> **What you are asked to do**:
The expected response is the complete listing below, restated exactly, with its pictures omitted.

> **Collected data**:
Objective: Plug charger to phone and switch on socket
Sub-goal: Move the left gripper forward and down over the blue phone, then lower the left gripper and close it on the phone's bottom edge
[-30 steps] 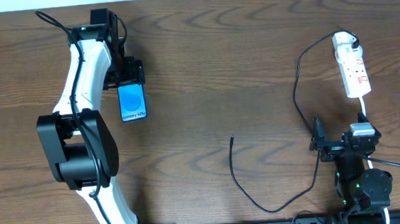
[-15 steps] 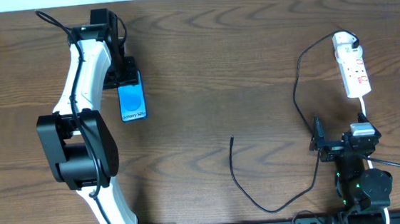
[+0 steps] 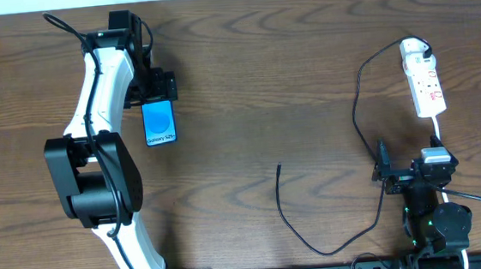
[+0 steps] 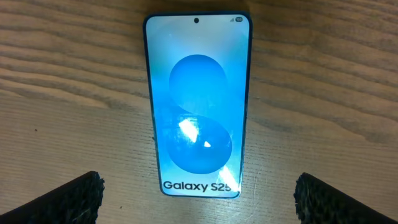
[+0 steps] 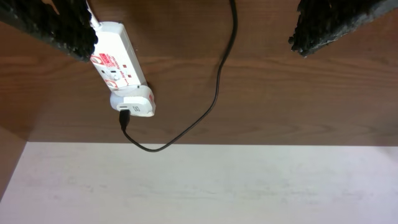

> **Exercise output**:
Objective: Plug charger to phone and switch on socket
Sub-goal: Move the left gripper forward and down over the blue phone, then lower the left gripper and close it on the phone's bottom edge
[-30 steps] 
[-15 steps] 
[+0 steps] 
[+0 steps] 
[+0 steps] 

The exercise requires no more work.